▶ **Task prompt**
Leave the pictures in the listing below aside and reproduce exactly the lines starting with the one with "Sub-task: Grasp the" and going on through the one with "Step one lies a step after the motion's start", both ends included.

▶ **Collected data**
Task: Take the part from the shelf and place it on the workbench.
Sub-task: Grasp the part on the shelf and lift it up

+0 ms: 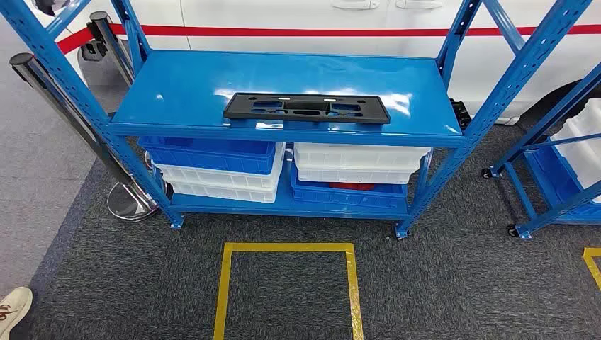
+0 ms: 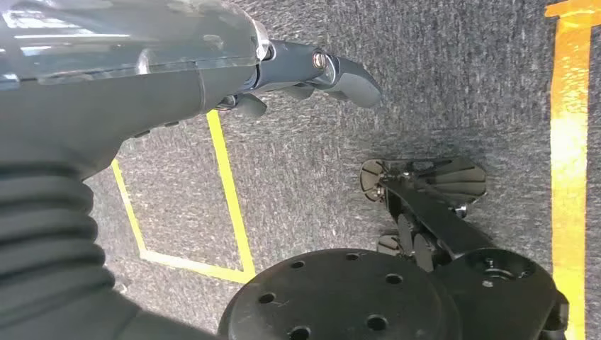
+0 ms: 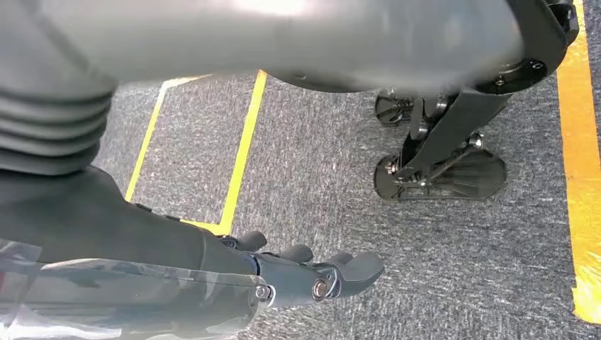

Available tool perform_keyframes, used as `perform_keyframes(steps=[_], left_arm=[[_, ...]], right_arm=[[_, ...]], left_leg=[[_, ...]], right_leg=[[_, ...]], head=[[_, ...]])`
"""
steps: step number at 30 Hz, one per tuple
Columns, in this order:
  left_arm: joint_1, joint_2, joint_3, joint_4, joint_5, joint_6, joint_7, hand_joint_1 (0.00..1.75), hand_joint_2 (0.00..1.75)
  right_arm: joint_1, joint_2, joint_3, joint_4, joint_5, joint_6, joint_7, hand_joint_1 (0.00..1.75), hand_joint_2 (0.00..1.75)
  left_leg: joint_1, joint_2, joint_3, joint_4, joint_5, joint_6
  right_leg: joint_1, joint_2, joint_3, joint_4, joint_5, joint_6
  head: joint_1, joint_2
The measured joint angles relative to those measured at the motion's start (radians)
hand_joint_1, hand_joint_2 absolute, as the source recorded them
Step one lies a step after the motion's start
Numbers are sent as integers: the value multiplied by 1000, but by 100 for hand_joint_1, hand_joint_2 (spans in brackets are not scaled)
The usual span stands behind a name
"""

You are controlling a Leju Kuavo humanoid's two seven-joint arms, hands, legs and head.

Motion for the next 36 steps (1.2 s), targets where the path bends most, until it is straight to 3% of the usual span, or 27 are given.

▶ **Task answer**
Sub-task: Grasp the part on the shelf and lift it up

+0 ms: 
+0 ms: 
+0 ms: 

Available tool perform_keyframes, used as `perform_keyframes(steps=[_], left_arm=[[_, ...]], right_arm=[[_, ...]], left_leg=[[_, ...]], right_leg=[[_, ...]], head=[[_, ...]])`
"""
steps: step number at 30 Hz, one per tuple
Columns, in this order:
  left_arm: joint_1, joint_2, joint_3, joint_4, joint_5, joint_6, joint_7, hand_joint_1 (0.00..1.75), hand_joint_2 (0.00..1.75)
  right_arm: joint_1, joint_2, joint_3, joint_4, joint_5, joint_6, joint_7, hand_joint_1 (0.00..1.75), hand_joint_2 (0.00..1.75)
  left_leg: joint_1, joint_2, joint_3, joint_4, joint_5, joint_6
  right_leg: joint_1, joint_2, joint_3, joint_4, joint_5, joint_6
  head: joint_1, joint_2
The measured joint angles relative to those measured at the motion's start (radians)
hand_joint_1, hand_joint_2 absolute, as the source recorded them
Step one lies a step after the motion's start

What was produced is the complete output.